V/H/S/2 tells four separate stories wrapped in a framework that, like the first, is hardly even written at all. It involves and man and a woman whose occupation is videotaping people doing bad things and then blackmailing them with the footage. As the movie opens, the couple receives a phone call from an unnamed client who want them to investigate the disappearance of a young college student who has gone missing. Entering his home, they find a bank of television sets, all emitting white noise. Conveniently, there is also a stack of VHS tapes, which they begin to watch.
As with the original film, the tapes contain separate horrifying incidents that make up the anthology. The stories this time are a little more straight-forward then they were in the previous film, containing stories about ghosts, zombies, cults, and alien abduction. These stories are, for the most part, disappointing. The first, called ‘Phase I Clinical Trials’, is a badly written story dealing with a man who has just received a cybernetic eye and begins seeing ghosts. It doesn’t really build to anything and the resolution is just stupid. The second, called ‘A Ride in the Park’, is actually kind of humorous in a gorefest kind of a way. It deals with a guy biking through the woods while wearing a helmet cam who is bitten by a zombie and becomes witness to the zombie apocalypse. It’s as silly as it sounds, especially when the zombies attack a kid’s birthday party. Yet, it runs on too long and becomes repetitive.
The third film, called ‘Safe Haven’, is the only one of the four that works. It’s a grisly little set piece involving a team of journalists who go to investigate an Indonesian cult run by a strange, jittery little man who orders his cult members to kill themselves. What happens after that will not be revealed here, except to say that the pacing, as well as the storytelling, is excellent. It is effectively creepy, and actually scary.
The final film, with the catchy title ‘Alien Abduction Slumber Party’, is kind of in the middle. It deals with a group of kids left home alone for the night who are besieged by aliens. The story works but the camera (which is mounted on the back of the family dog) is so jittery that you can’t really tell what’s going on.

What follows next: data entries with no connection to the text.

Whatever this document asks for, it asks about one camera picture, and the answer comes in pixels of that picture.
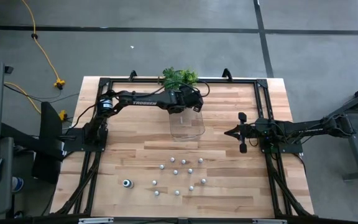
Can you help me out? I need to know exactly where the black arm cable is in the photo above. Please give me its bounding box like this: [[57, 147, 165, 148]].
[[194, 80, 211, 99]]

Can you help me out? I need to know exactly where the blue and white can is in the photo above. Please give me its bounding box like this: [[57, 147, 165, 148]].
[[11, 176, 24, 193]]

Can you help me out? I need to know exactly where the black monitor stand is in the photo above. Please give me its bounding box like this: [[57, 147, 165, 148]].
[[1, 101, 67, 184]]

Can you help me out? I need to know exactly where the silver bracket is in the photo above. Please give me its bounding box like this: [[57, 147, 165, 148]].
[[252, 218, 288, 224], [78, 217, 114, 224]]

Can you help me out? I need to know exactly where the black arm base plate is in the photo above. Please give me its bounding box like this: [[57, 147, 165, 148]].
[[259, 136, 304, 154], [62, 127, 109, 153]]

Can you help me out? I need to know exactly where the black aluminium table frame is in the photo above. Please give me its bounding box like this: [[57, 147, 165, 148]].
[[54, 68, 315, 218]]

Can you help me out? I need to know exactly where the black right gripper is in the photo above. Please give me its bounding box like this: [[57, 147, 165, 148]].
[[224, 111, 258, 154]]

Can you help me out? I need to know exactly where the yellow extension cable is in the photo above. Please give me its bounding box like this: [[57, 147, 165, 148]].
[[21, 0, 67, 90], [4, 81, 68, 121]]

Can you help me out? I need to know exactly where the green plant in white pot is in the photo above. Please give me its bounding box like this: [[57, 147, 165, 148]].
[[158, 66, 200, 91]]

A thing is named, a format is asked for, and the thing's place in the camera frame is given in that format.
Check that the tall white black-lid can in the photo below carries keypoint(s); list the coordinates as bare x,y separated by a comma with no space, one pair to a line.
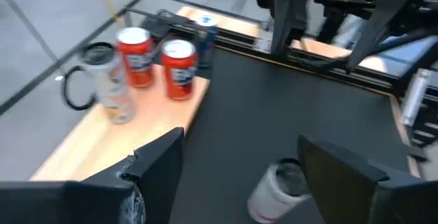
270,193
113,90

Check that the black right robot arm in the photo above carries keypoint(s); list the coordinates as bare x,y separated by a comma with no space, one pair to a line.
427,128

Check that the red Fanta can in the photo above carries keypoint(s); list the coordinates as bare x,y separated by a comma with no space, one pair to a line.
178,71
135,58

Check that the black table mat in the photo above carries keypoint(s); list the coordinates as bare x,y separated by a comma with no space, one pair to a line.
273,114

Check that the blue silver Red Bull can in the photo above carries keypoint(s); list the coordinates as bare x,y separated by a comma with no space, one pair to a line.
206,42

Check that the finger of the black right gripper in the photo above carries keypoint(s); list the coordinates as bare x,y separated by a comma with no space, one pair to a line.
283,15
383,20

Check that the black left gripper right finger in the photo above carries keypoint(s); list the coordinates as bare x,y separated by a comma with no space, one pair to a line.
349,193

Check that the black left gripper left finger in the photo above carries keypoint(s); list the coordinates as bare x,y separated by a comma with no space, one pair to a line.
154,183

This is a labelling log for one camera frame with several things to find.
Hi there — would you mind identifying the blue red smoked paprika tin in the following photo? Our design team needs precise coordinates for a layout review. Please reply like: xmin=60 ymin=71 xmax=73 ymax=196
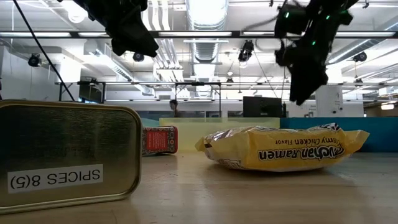
xmin=142 ymin=126 xmax=179 ymax=156

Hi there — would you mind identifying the yellow plastic bin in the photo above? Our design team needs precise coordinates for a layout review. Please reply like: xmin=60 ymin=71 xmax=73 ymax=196
xmin=159 ymin=117 xmax=280 ymax=153

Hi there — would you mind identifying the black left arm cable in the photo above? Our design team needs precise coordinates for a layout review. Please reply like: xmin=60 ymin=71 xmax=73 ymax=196
xmin=12 ymin=0 xmax=75 ymax=102

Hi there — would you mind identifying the black background rig frame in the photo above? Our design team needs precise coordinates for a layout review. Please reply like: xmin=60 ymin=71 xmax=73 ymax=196
xmin=174 ymin=81 xmax=222 ymax=118

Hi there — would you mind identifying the blue plastic bin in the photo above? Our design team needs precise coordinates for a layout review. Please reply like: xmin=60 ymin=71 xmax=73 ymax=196
xmin=279 ymin=116 xmax=398 ymax=153

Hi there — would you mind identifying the yellow Maruchan ramen pack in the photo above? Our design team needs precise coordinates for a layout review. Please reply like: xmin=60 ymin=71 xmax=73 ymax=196
xmin=195 ymin=123 xmax=371 ymax=172

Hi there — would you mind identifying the red small snack packet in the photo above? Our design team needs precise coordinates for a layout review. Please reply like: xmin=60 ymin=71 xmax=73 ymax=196
xmin=0 ymin=100 xmax=144 ymax=215

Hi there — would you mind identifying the black computer monitor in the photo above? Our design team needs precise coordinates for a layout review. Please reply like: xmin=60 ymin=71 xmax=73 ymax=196
xmin=243 ymin=96 xmax=287 ymax=118

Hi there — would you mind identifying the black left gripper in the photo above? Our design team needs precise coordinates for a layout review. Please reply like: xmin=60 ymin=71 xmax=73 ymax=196
xmin=58 ymin=0 xmax=159 ymax=58

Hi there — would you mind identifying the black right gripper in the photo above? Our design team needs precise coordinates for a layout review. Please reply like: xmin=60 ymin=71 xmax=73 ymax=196
xmin=275 ymin=2 xmax=354 ymax=106

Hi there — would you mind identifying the person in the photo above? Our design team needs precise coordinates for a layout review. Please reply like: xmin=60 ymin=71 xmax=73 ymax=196
xmin=169 ymin=99 xmax=182 ymax=118

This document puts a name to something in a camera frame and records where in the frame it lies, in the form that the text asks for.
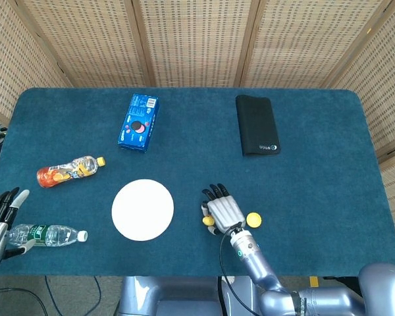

The stories are interesting, but they are all labored by the same problem: The idea that the camera has to be held by someone. Often, the images are so scrambled that you have a hard time telling what you’re looking at. Plus, except for ‘Safe Haven’, the stories aren’t all that scary. This is a better film than its predecessor only because the filmmaker is a little more sure-footed. That doesn’t make it a particularly good film, but it makes you kind of hope that “V/H/S/3” will clear up the problems that this film had. It’s a novel concept, but it still needs work.